Notwithstanding the foregoing, all remedies of Company hereunder are cumulative, in addition to any other remedies provided for by law, and may, to the extent permitted by law, be exercised concurrently or separately.  The exercise of any one remedy shall not be deemed to be an election of such remedy, or to preclude the exercise of any other remedy.

b.             Waiver.  The waiver by Company of a breach or threatened breach of this Agreement by Dealer shall not be construed as a waiver of any subsequent breach by Dealer.

c.             Entire agreement; amendments.  This Agreement, together with a schedules and/or exhibits attached, constitutes the entire agreement between Dealer and Company pertaining to the subject matter hereof, and supersedes all negotiations, preliminary agreements, and all prior and contemporaneous discussions and understandings of the parties hereto.  This Agreement may only be modified or amended in writing and executed by the parties hereto.

d.             Governing Law.  This Agreement shall be governed and construed in accordance with the laws of the State of Florida without regard to conflicts of law principles.

e.             Severability.  If any part of this Agreement or the application of any part is held invalid by a court of incompetent jurisdiction, the remainder of this Agreement shall not be affected and shall be construed and enforced to the fullest extent allowed by law.

f.              Exclusive Jurisdiction; Venue.  EACH PARTY HERETO AGREES TO SUBMIT TO THE PERSONAL JURISDICTION AND VENUE OF THE STATE AND/OR FEDERAL COURTS LOCATED IN ORANGE COUNTY, FLORIDA FOR RESOLUTION OF ALL DISPUTES ARISING OUT OF, IN CONNECTION WITH, OR BY REASON OF THE INTERPRETATION, CONSTRUCTION, AND ENFORCEMENT OF THIS AGREEMENT, AND HEREBY WAIVES THE CLAIM OR DEFENSE THEREIN THAT SUCH COURTS CONSTITUTE AN INCONVENIENT FORUM.

g.             Waiver of Jury Trial.  AS A MATERIAL INDUCEMENT FOR THIS AGREEMENT, EACH PARTY HEREBY KNOWINGLY, VOLUNTARILY, INTENTIONALLY AND IRREVOCABLY WAIVES ALL RIGHTS TO A TRIAL BY JURY OF ANY ISSUES SO TRIABLE.

h.             Construction.  Each party to this Agreement had the opportunity to consult with counsel of their choice and make comments concerning the Agreement.  No legal or other presumption against the party drafting this Agreement concerning its construction, interpretation or otherwise accrue to the benefit of any party to this Agreement and each party expressly waives the right to assert such a presumption in any proceedings or disputes connected with, arising out of, or involving this Agreement.

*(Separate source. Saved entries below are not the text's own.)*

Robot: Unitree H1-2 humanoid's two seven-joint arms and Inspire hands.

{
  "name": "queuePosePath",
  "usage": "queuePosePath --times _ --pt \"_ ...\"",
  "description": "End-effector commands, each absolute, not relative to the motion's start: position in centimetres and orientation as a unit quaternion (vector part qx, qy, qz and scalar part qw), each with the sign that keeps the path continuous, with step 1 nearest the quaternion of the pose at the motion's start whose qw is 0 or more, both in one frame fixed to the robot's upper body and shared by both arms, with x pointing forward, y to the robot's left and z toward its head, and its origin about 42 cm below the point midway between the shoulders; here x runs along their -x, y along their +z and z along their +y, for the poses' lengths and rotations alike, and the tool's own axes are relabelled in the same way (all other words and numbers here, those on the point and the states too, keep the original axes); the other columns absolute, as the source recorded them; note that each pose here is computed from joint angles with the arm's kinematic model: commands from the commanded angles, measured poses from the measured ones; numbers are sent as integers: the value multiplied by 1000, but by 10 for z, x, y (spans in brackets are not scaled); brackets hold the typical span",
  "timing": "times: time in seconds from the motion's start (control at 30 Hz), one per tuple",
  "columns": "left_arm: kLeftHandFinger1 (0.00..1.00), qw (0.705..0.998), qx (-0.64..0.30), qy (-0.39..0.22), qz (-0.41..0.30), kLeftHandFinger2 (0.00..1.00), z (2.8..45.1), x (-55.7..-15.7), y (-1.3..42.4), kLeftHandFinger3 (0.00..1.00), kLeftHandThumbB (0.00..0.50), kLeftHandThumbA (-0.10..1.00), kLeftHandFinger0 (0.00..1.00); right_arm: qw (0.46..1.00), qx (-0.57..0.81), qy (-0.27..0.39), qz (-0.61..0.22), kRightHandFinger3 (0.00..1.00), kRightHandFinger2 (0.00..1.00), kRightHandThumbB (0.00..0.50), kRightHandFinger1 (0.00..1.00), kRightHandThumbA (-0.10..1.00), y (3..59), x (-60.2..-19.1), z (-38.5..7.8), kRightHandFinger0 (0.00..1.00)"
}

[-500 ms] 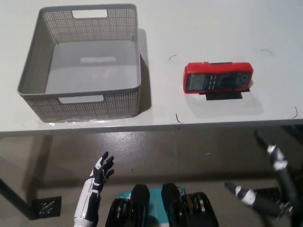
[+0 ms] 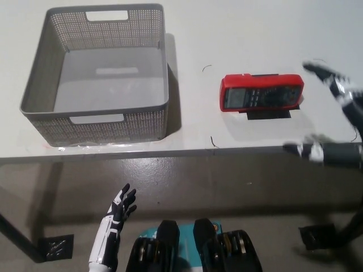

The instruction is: Use the right hand to pick up a multimeter on the right side and put it into a container on the left side

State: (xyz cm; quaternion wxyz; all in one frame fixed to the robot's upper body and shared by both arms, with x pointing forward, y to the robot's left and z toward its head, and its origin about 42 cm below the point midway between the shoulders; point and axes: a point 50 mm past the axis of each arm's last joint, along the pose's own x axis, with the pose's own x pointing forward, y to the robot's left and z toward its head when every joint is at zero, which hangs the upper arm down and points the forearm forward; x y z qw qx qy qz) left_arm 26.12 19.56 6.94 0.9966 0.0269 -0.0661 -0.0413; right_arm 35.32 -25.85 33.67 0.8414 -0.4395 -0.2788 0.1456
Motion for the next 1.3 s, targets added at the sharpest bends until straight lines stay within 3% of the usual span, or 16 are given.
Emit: queuePosePath --times 0.0,0.07,0.13,0.47,0.6,0.7,1.03,1.23,1.27 --pt "1000 993 -37 -39 -104 1000 201 -260 79 1000 338 1000 1000 781 587 179 -118 1000 1000 414 1000 1000 451 -426 -244 1000" --pt "1000 993 -39 -40 -104 1000 200 -260 80 1000 336 1000 1000 781 590 180 -95 1000 1000 407 1000 1000 464 -450 -238 1000" --pt "1000 993 -36 -40 -101 1000 200 -259 79 1000 343 1000 1000 783 591 177 -75 1000 1000 453 1000 1000 472 -470 -233 1000" --pt "1000 993 -49 -42 -96 1000 206 -256 77 1000 328 1000 1000 791 578 198 22 1000 1000 500 1000 1000 480 -535 -206 1000" --pt "1000 993 -57 -46 -97 1000 208 -256 75 1000 327 1000 1000 776 594 201 71 1000 1000 467 1000 1000 470 -560 -192 1000" --pt "1000 993 -59 -44 -97 1000 210 -255 76 1000 326 1000 1000 769 601 192 103 1000 1000 500 1000 1000 462 -576 -185 1000" --pt "1000 991 -69 -49 -102 1000 213 -260 78 1000 325 1000 1000 734 621 218 166 1000 1000 500 1000 1000 440 -594 -182 1000" --pt "1000 991 -69 -55 -99 1000 212 -258 76 1000 327 1000 1000 720 610 277 178 1000 1000 446 1000 1000 413 -595 -176 1000" --pt "1000 991 -71 -55 -100 1000 211 -257 76 1000 321 1000 1000 713 612 284 190 1000 1000 417 1000 1000 407 -595 -174 1000"
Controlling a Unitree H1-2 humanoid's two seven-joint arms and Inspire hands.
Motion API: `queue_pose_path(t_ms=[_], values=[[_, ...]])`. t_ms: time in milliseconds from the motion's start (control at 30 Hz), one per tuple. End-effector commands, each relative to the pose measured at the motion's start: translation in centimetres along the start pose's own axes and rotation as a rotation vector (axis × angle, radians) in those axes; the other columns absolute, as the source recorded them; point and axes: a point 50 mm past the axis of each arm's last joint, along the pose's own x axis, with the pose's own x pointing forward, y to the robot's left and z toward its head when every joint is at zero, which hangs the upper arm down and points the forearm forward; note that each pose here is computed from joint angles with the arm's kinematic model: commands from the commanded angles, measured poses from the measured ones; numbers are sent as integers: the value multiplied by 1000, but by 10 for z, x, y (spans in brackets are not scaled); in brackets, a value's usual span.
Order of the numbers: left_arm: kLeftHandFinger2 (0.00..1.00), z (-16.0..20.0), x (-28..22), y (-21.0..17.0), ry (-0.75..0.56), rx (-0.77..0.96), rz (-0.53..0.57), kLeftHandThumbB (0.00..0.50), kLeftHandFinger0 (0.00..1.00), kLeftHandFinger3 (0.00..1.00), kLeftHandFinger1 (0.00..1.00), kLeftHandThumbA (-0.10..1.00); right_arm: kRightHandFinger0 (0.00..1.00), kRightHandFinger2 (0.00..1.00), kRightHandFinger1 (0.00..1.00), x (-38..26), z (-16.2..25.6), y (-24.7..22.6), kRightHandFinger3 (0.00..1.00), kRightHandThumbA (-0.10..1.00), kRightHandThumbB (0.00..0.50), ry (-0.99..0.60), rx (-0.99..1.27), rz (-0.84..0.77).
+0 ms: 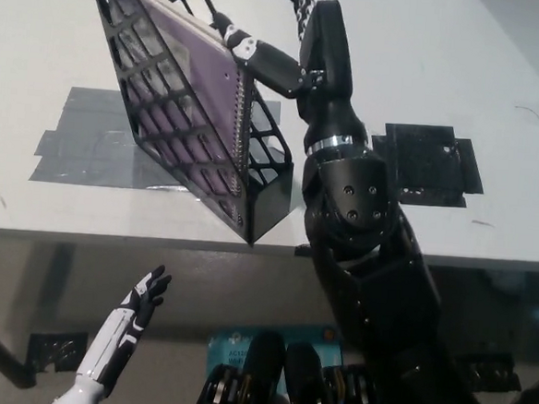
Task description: A person hands a notebook to the robot and the robot grabs it with its right hand and places it in the magazine stand kept in the centre of the desk infront of it.
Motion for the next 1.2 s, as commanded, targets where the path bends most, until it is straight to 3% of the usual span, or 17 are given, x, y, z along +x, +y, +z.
queue_pose_path(t_ms=[0,167,333,400,433,500,800,867,933,967,1000,1133,1167], values=[[1000,14,11,11,-74,29,10,500,1000,1000,1000,1000,1000,1000,1000,11,57,13,1000,906,391,-149,-46,72],[1000,15,15,10,-82,0,12,500,1000,1000,1000,1000,1000,1000,1000,-3,97,-1,1000,981,368,-262,-51,26],[1000,17,18,11,-83,21,8,500,1000,1000,1000,1000,1000,1000,1000,-34,138,-27,1000,970,397,-425,-22,2],[1000,17,18,11,-83,24,8,500,1000,1000,1000,1000,1000,1000,1000,-48,147,-38,1000,949,374,-484,-13,1],[1000,17,18,11,-84,26,7,500,1000,1000,1000,1000,1000,1000,1000,-64,153,-50,1000,925,328,-539,-3,25],[1000,17,18,10,-85,30,6,500,1000,1000,1000,1000,1000,1000,1000,-80,154,-63,1000,913,326,-564,10,48],[1000,14,16,5,-75,27,-1,500,1000,1000,1000,1000,1000,1000,1000,-143,113,-112,1000,906,296,-481,-60,73],[1000,10,9,0,-63,17,-12,500,1000,1000,1000,1000,1000,1000,1000,-164,75,-131,1000,893,298,-339,-103,66],[1000,9,6,-4,-60,24,-24,500,1000,1000,1000,1000,1000,1000,1000,-177,47,-146,1000,896,267,-229,-124,57],[1000,8,5,-5,-59,25,-28,500,1000,1000,1000,1000,1000,1000,1000,-182,39,-150,1000,877,220,-196,-128,53],[1000,8,4,-6,-57,25,-31,500,1000,1000,1000,1000,1000,1000,1000,-186,31,-154,1000,884,245,-167,-130,49],[1000,6,0,-8,-46,21,-38,500,1000,1000,1000,1000,1000,1000,1000,-208,-13,-170,1000,938,205,-30,-148,16],[1000,5,-1,-9,-44,22,-43,500,1000,1000,1000,1000,1000,1000,1000,-218,-28,-173,1000,941,172,21,-140,-7]])
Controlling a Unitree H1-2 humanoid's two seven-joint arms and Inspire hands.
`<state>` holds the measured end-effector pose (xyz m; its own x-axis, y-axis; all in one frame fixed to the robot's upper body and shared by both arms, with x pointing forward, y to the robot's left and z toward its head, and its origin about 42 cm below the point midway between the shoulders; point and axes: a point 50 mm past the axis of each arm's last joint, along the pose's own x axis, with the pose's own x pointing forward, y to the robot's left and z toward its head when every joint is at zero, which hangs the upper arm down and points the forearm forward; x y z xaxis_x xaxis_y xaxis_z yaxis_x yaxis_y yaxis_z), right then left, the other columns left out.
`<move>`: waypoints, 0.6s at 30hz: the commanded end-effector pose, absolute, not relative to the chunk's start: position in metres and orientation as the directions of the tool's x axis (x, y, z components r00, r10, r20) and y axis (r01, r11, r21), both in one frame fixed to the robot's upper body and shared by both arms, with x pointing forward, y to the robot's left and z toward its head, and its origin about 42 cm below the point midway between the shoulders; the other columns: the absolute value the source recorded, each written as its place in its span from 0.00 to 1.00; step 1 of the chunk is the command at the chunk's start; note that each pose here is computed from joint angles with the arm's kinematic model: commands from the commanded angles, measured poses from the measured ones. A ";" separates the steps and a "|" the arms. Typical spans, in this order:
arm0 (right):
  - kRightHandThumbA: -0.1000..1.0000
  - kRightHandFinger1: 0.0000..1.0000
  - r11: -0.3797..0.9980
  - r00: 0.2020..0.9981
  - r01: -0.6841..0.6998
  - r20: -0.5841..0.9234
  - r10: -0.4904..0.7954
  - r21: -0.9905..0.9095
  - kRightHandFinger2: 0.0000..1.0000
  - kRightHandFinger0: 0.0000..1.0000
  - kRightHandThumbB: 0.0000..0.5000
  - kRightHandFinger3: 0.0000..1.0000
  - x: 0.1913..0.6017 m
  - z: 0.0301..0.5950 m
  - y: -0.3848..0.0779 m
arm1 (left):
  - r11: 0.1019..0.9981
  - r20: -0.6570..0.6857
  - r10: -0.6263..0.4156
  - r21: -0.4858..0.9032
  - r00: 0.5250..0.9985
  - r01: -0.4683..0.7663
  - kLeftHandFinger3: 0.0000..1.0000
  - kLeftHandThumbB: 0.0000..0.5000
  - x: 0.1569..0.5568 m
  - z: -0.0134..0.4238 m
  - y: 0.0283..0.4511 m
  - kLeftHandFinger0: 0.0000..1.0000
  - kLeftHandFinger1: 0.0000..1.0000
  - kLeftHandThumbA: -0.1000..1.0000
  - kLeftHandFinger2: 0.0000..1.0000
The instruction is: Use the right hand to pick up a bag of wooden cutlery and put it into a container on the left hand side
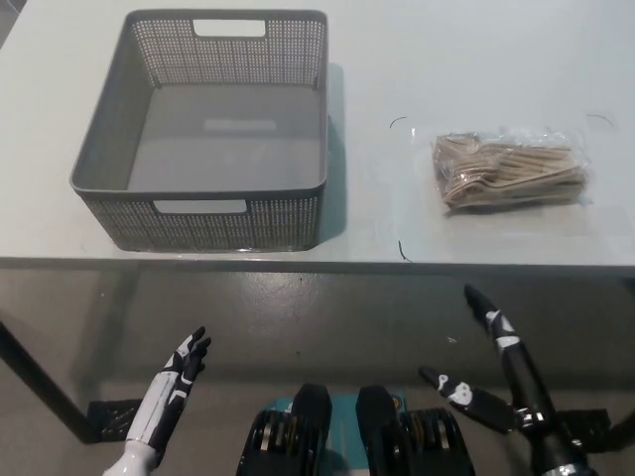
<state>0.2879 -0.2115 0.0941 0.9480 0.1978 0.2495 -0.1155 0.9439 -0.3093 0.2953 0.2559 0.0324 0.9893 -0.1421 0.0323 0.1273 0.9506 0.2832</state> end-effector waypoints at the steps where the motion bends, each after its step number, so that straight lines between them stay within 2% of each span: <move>1: 1.00 1.00 0.932 0.889 -0.053 0.408 0.207 -0.358 1.00 1.00 0.90 1.00 0.282 0.136 -0.223 | 0.944 0.113 -0.167 0.305 0.979 0.126 1.00 0.79 0.304 0.045 0.263 1.00 1.00 1.00 1.00; 4: 1.00 1.00 0.919 0.858 -0.023 0.464 0.220 -0.394 1.00 1.00 0.96 1.00 0.279 0.165 -0.234 | 0.939 0.106 -0.181 0.315 0.978 0.139 1.00 0.78 0.304 0.045 0.263 1.00 1.00 1.00 1.00; 7: 1.00 1.00 0.899 0.837 -0.008 0.490 0.245 -0.438 1.00 1.00 0.92 1.00 0.280 0.183 -0.244 | 0.937 0.101 -0.187 0.317 0.977 0.146 1.00 0.78 0.303 0.044 0.263 1.00 1.00 1.00 1.00; 9: 1.00 1.00 0.887 0.833 0.007 0.494 0.251 -0.462 1.00 1.00 1.00 1.00 0.284 0.201 -0.251 | 0.937 0.100 -0.186 0.316 0.977 0.146 1.00 0.77 0.303 0.043 0.264 1.00 1.00 1.00 1.00; 12: 1.00 1.00 0.841 0.835 0.023 0.473 0.281 -0.540 1.00 1.00 1.00 1.00 0.298 0.231 -0.266 | 0.936 0.092 -0.187 0.319 0.978 0.149 1.00 0.79 0.299 0.041 0.263 1.00 1.00 1.00 1.00; 13: 0.94 1.00 0.832 0.843 0.013 0.453 0.290 -0.555 1.00 1.00 1.00 1.00 0.300 0.234 -0.269 | 0.937 0.079 -0.184 0.315 0.980 0.151 1.00 0.79 0.293 0.036 0.263 1.00 1.00 1.00 1.00; 18: 0.84 1.00 0.726 0.869 0.051 0.390 0.306 -0.685 1.00 1.00 1.00 1.00 0.327 0.268 -0.281 | 0.941 0.059 -0.175 0.305 0.983 0.149 1.00 0.79 0.280 0.030 0.264 1.00 1.00 1.00 1.00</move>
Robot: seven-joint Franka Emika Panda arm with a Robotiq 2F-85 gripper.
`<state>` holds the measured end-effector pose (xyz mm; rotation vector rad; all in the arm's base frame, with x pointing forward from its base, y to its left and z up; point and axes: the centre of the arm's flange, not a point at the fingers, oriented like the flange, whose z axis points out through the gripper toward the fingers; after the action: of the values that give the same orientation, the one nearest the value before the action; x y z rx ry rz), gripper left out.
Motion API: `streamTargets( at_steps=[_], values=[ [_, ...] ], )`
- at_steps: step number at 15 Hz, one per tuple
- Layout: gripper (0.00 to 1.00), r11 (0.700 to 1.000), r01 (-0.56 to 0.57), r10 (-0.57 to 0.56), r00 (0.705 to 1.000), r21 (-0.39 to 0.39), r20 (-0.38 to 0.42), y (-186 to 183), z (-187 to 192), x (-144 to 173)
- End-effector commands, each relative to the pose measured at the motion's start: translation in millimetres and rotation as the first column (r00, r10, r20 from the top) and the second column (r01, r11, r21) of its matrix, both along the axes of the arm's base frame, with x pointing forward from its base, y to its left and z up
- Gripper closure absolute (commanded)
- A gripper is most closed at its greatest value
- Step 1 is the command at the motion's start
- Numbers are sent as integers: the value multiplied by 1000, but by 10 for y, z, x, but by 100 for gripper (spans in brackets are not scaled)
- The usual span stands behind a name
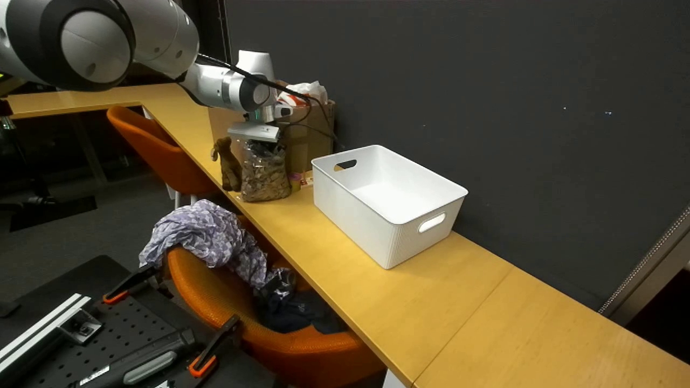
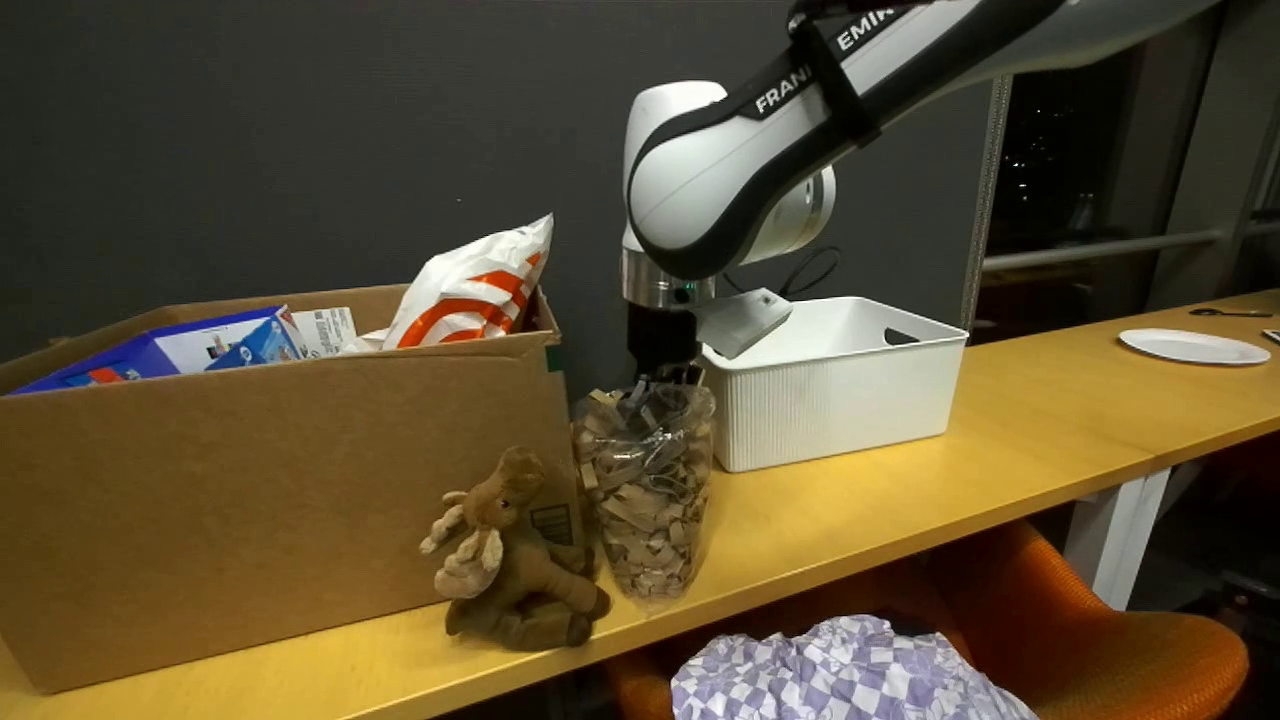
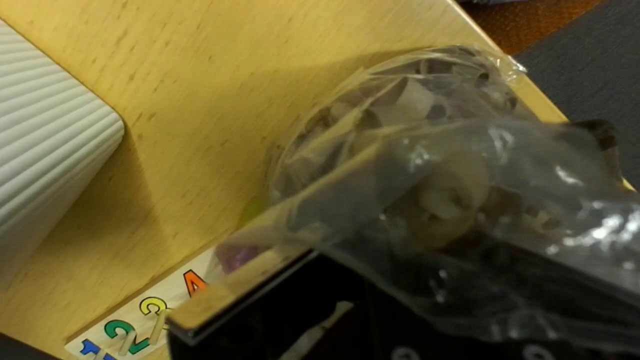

i.              Section Headings.  The titles to the numbered sections in this Agreement are solely for the convenience of the parties and shall not be used to explain, modify, simplify, or aid in the interpretation of said covenants or provisions set forth therein.

j.              Counterparts.  This Agreement may be executed in by each party in counterpart, each of which shall be deemed an original and together shall constitute one and the same instrument.

k.             Parties in Interest.  This Agreement binds, inures to the benefit of and is enforceable by the parties hereto, their respective successors and permitted assigns.

l.              Survival.  The provisions of Sections 12 and 13 of this Agreement shall survive the termination or expiration of this Agreement.

m.            Attorneys' fees and costs.  In the event of any dispute arising out of or in connection with this Agreement, the prevailing party in any ensuing litigation shall be entitled to recover from the non-prevailing party its reasonable expenses, court costs and reasonable attorneys' fees.  As used herein, expenses, court costs and attorneys' fees include expenses, court costs and attorneys' fees incurred in any appellate proceeding.

n.             Notice.  All notices hereunder shall be in writing and shall be validly given, made or served if in writing and delivered in person or when received by facsimile transmission, or five (5) days after being sent first class certified or registered mail, postage prepaid, or one day after being sent by nationally recognized overnight carrier to the party for whom intended at the address set forth in the applicable signature block below.